◆ **The task**
Print nothing but the lines below starting at the line that holds "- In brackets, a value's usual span" and ending at the line that holds "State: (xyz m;", including both, each exactly as written.

▼▼▼

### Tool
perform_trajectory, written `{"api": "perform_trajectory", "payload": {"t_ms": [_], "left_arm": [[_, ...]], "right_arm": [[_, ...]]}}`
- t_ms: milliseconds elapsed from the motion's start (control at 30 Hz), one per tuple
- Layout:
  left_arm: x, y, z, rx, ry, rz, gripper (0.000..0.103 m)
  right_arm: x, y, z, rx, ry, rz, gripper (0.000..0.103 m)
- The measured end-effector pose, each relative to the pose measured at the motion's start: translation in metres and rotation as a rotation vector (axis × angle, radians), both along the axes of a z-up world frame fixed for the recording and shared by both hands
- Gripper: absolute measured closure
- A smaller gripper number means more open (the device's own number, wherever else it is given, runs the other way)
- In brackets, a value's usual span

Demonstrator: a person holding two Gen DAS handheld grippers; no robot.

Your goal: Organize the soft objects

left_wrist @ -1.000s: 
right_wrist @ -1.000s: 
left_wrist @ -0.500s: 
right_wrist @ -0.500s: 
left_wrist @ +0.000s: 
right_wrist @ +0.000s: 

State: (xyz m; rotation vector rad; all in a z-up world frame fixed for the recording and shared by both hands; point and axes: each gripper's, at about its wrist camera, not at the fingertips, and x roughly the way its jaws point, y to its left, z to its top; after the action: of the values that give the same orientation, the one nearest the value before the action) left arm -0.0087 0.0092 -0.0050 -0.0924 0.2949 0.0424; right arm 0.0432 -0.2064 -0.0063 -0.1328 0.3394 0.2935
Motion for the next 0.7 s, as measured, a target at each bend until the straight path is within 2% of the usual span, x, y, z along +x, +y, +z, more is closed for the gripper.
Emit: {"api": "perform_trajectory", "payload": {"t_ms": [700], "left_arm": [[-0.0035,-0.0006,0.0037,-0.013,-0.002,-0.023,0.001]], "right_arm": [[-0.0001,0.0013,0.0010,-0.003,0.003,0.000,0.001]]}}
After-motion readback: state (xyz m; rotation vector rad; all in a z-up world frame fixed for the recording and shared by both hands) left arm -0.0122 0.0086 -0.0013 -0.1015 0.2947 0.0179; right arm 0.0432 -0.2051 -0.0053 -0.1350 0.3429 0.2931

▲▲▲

◆ **Expected answer**
- In brackets, a value's usual span

Demonstrator: a person holding two Gen DAS handheld grippers; no robot.

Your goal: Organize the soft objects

left_wrist @ -1.000s: 
right_wrist @ -1.000s: 
left_wrist @ -0.500s: 
right_wrist @ -0.500s: 
left_wrist @ +0.000s: 
right_wrist @ +0.000s: 

State: (xyz m; rotation vector rad; all in a z-up world frame fixed for the recording and shared by both hands; point and axes: each gripper's, at about its wrist camera, not at the fingertips, and x roughly the way its jaws point, y to its left, z to its top; after the action: of the values that give the same orientation, the one nearest the value before the action) left arm -0.0087 0.0092 -0.0050 -0.0924 0.2949 0.0424; right arm 0.0432 -0.2064 -0.0063 -0.1328 0.3394 0.2935

There is nothing more to this answer.